** YOUR ASSIGNMENT **
Show all the lines in the data below that include the word "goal".

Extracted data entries
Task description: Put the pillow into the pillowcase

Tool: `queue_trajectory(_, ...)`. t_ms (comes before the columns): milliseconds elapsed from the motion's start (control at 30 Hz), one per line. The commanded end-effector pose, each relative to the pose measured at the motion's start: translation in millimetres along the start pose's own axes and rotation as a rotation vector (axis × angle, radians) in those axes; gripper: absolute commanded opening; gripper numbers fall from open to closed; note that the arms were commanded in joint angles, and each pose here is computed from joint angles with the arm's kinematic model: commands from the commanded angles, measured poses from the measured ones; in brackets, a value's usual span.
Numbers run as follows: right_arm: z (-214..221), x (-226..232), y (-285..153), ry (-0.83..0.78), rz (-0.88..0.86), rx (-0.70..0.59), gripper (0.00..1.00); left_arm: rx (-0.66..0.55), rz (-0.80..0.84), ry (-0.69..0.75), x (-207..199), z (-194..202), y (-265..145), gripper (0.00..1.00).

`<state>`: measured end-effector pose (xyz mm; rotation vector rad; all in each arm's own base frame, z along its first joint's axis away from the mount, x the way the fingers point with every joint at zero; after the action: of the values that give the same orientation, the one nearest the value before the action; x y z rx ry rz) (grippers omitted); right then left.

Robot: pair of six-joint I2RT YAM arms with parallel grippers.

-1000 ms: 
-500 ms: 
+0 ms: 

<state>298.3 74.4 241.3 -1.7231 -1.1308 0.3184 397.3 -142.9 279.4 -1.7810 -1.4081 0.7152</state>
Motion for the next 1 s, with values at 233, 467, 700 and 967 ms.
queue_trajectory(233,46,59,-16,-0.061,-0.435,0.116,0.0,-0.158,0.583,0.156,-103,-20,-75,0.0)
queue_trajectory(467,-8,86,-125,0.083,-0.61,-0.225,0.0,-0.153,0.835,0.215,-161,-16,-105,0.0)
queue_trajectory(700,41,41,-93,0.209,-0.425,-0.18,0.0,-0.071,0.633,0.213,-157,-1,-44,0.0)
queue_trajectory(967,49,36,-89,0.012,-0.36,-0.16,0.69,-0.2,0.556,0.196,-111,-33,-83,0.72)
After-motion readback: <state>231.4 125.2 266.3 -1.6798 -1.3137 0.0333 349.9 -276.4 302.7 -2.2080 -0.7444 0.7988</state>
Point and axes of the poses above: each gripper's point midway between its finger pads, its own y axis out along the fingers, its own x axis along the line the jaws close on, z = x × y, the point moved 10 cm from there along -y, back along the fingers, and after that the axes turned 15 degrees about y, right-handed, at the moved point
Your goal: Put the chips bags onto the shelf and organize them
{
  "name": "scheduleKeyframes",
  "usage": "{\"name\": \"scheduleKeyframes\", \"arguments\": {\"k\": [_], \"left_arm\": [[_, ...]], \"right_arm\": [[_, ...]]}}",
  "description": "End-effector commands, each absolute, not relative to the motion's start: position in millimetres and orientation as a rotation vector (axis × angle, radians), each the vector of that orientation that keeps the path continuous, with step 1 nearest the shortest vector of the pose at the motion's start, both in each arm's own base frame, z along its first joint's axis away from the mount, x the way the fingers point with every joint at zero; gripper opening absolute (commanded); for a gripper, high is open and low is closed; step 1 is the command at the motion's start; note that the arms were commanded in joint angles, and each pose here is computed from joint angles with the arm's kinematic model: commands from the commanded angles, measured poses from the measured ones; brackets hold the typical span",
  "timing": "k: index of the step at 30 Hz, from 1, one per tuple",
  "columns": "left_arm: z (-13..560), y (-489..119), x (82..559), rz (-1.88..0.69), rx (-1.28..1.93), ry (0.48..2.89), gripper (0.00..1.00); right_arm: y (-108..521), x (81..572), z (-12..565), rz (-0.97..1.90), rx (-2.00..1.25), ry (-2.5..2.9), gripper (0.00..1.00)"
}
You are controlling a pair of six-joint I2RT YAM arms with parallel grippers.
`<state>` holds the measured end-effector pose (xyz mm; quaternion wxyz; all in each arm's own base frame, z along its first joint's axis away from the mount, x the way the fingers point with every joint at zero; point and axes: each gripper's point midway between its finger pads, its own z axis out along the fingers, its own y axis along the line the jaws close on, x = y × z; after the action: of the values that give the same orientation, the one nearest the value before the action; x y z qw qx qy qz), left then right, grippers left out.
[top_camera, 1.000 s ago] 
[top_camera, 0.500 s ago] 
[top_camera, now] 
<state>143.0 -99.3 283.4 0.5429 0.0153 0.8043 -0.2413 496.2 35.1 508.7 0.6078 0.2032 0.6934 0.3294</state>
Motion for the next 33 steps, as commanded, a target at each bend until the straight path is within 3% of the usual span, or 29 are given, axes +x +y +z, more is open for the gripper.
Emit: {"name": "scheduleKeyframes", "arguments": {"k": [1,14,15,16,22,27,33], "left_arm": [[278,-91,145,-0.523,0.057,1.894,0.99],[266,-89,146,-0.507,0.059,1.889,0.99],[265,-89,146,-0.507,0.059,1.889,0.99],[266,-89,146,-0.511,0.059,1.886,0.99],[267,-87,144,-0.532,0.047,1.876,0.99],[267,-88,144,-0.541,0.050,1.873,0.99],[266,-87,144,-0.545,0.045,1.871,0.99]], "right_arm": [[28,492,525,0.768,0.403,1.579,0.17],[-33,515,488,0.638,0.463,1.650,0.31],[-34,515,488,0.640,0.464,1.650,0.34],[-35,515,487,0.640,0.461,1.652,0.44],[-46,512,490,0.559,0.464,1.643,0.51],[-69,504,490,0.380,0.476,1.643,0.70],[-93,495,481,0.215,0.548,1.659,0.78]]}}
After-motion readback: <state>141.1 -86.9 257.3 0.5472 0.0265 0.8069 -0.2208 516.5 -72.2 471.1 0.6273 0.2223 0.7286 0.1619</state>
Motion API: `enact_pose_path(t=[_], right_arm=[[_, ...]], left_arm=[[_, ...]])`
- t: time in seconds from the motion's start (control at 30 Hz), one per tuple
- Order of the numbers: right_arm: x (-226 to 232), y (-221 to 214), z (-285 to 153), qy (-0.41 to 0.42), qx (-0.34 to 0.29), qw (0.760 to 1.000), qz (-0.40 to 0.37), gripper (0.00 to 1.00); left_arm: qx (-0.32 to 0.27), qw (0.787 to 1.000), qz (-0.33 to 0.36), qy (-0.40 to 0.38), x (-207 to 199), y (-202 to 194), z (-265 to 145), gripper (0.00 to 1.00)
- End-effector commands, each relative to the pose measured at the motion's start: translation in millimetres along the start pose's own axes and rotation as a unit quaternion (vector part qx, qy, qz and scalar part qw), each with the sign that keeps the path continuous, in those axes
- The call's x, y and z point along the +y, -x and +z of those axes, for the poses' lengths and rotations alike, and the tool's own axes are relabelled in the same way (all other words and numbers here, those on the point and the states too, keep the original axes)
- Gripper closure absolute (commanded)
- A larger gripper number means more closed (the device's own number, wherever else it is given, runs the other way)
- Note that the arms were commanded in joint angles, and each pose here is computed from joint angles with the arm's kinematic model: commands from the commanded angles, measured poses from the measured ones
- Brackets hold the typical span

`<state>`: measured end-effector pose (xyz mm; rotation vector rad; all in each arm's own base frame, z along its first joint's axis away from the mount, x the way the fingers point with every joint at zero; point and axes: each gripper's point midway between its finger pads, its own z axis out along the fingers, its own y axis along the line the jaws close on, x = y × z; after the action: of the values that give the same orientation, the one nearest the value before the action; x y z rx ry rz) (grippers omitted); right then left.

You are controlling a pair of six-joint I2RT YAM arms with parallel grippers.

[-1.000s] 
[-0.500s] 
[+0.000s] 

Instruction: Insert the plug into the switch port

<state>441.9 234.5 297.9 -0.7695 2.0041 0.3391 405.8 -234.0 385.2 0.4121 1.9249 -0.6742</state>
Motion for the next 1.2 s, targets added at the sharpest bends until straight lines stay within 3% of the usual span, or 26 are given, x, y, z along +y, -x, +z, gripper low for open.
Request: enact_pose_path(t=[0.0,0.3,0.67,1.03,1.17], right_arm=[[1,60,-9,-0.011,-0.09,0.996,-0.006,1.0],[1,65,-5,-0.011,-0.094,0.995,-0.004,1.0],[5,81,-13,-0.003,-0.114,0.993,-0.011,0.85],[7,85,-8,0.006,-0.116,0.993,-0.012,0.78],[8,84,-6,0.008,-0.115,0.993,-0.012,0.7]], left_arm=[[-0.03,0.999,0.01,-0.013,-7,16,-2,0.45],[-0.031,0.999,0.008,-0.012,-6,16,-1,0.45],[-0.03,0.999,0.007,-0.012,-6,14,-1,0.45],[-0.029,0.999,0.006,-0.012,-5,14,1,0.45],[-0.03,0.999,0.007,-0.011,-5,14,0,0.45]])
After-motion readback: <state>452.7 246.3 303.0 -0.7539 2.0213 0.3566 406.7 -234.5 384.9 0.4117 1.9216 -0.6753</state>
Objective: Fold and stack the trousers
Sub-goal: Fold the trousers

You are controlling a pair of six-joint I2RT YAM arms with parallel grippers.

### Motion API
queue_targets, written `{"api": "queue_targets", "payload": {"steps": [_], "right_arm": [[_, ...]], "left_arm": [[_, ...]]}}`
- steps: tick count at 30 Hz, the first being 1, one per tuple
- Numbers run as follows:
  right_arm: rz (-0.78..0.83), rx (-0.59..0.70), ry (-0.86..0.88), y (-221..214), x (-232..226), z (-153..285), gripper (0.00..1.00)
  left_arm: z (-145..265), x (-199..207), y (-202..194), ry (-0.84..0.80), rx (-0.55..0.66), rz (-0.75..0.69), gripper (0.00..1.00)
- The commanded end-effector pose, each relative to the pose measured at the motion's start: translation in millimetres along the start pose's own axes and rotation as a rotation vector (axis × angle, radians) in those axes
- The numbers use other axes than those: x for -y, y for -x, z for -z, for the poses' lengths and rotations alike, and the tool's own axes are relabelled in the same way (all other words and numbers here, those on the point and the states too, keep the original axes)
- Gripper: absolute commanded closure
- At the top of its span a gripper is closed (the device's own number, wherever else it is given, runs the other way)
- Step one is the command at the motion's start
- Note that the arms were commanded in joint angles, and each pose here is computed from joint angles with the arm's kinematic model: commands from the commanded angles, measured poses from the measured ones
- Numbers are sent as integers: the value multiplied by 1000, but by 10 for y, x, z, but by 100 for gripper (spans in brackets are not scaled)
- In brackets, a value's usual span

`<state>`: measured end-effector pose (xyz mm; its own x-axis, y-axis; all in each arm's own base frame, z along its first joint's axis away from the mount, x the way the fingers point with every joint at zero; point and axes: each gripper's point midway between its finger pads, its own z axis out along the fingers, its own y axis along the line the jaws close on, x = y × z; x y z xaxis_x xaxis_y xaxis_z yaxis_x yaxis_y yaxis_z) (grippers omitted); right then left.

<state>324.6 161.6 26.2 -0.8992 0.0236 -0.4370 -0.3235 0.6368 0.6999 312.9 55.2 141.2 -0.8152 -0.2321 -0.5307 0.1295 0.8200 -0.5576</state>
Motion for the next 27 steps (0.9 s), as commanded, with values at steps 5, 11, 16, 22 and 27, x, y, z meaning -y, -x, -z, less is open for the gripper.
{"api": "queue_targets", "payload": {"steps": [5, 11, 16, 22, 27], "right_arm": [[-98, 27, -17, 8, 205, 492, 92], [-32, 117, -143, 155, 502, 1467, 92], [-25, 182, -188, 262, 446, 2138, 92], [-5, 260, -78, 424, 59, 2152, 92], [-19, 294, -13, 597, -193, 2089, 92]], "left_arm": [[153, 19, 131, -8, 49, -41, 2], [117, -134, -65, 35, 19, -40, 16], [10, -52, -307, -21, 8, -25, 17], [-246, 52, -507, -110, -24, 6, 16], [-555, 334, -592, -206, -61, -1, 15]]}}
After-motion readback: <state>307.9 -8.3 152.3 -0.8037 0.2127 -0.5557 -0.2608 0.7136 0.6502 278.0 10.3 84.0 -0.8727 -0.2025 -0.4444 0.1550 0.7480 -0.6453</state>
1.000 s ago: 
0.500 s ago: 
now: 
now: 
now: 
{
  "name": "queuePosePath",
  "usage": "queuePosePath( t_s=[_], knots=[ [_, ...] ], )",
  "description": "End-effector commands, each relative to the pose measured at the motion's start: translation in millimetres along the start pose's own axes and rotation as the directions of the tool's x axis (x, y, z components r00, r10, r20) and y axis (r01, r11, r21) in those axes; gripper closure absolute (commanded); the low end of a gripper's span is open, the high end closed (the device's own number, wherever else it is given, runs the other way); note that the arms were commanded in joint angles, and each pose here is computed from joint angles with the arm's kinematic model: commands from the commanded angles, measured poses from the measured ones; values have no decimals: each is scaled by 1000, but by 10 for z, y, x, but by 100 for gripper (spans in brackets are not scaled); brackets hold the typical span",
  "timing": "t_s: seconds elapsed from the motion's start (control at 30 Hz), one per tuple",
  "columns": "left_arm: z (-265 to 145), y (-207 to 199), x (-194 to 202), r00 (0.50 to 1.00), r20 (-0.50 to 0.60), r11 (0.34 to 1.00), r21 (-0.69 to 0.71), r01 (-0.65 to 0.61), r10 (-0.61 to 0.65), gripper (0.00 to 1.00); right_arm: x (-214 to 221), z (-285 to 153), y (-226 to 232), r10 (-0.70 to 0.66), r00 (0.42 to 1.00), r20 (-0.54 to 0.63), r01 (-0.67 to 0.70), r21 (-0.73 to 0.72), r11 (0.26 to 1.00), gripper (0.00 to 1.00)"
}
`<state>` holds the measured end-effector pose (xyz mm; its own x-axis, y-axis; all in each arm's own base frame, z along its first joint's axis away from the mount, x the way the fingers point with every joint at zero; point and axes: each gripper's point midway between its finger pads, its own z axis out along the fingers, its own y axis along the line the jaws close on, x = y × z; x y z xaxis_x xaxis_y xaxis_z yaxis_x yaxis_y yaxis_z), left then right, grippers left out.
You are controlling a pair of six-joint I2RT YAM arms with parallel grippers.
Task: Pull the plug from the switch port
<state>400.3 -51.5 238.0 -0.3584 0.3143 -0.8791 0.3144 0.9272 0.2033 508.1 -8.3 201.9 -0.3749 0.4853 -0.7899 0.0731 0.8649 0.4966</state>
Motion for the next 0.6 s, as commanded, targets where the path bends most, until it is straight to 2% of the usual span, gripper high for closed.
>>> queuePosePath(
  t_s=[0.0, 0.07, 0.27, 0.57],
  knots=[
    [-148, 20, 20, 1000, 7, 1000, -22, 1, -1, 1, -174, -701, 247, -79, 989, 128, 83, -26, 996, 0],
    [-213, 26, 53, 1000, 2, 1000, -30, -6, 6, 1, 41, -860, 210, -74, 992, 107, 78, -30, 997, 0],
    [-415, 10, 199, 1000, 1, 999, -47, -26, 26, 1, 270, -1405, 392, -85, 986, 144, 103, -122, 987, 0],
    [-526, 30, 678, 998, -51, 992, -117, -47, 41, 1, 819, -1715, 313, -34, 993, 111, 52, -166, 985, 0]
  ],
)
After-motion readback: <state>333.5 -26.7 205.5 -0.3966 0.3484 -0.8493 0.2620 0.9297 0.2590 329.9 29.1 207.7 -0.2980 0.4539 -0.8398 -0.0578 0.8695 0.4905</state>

** ANSWER BELOW **
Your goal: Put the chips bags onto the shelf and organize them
Sub-goal: Fold the trousers

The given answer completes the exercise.